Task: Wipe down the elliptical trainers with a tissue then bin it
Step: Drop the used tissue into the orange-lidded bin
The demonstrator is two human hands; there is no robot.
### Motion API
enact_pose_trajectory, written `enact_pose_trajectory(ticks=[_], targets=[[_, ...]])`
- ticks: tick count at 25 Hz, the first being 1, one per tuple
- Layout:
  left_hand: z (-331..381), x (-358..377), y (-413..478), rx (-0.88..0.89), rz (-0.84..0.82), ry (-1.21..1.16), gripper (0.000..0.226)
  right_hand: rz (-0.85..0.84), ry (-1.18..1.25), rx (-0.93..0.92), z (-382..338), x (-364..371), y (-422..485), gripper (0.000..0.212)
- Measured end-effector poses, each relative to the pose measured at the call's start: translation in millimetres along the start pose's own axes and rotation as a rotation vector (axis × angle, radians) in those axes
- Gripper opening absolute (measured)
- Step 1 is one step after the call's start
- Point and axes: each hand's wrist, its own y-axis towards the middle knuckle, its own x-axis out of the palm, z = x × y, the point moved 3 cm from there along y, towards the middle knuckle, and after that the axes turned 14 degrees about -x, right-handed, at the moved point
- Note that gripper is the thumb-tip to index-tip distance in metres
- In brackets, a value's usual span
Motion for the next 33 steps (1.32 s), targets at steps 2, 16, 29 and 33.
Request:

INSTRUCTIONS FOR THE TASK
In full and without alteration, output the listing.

YOUR SOLUTION
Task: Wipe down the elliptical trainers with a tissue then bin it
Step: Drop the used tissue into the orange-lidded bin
The demonstrator is two human hands; there is no robot.
### Motion API
enact_pose_trajectory, written `enact_pose_trajectory(ticks=[_], targets=[[_, ...]])`
- ticks: tick count at 25 Hz, the first being 1, one per tuple
- Layout:
  left_hand: z (-331..381), x (-358..377), y (-413..478), rx (-0.88..0.89), rz (-0.84..0.82), ry (-1.21..1.16), gripper (0.000..0.226)
  right_hand: rz (-0.85..0.84), ry (-1.18..1.25), rx (-0.93..0.92), z (-382..338), x (-364..371), y (-422..485), gripper (0.000..0.212)
- Measured end-effector poses, each relative to the pose measured at the call's start: translation in millimetres along the start pose's own axes and rotation as a rotation vector (axis × angle, radians) in those axes
- Gripper opening absolute (measured)
- Step 1 is one step after the call's start
- Point and axes: each hand's wrist, its own y-axis towards the middle knuckle, its own x-axis out of the palm, z = x × y, the point moved 3 cm from there along y, towards the middle knuckle, and after that the axes turned 14 degrees about -x, right-handed, at the moved point
- Note that gripper is the thumb-tip to index-tip distance in metres
- In brackets, a value's usual span
Motion for the next 33 steps (1.32 s), targets at steps 2, 16, 29 and 33.
Request:

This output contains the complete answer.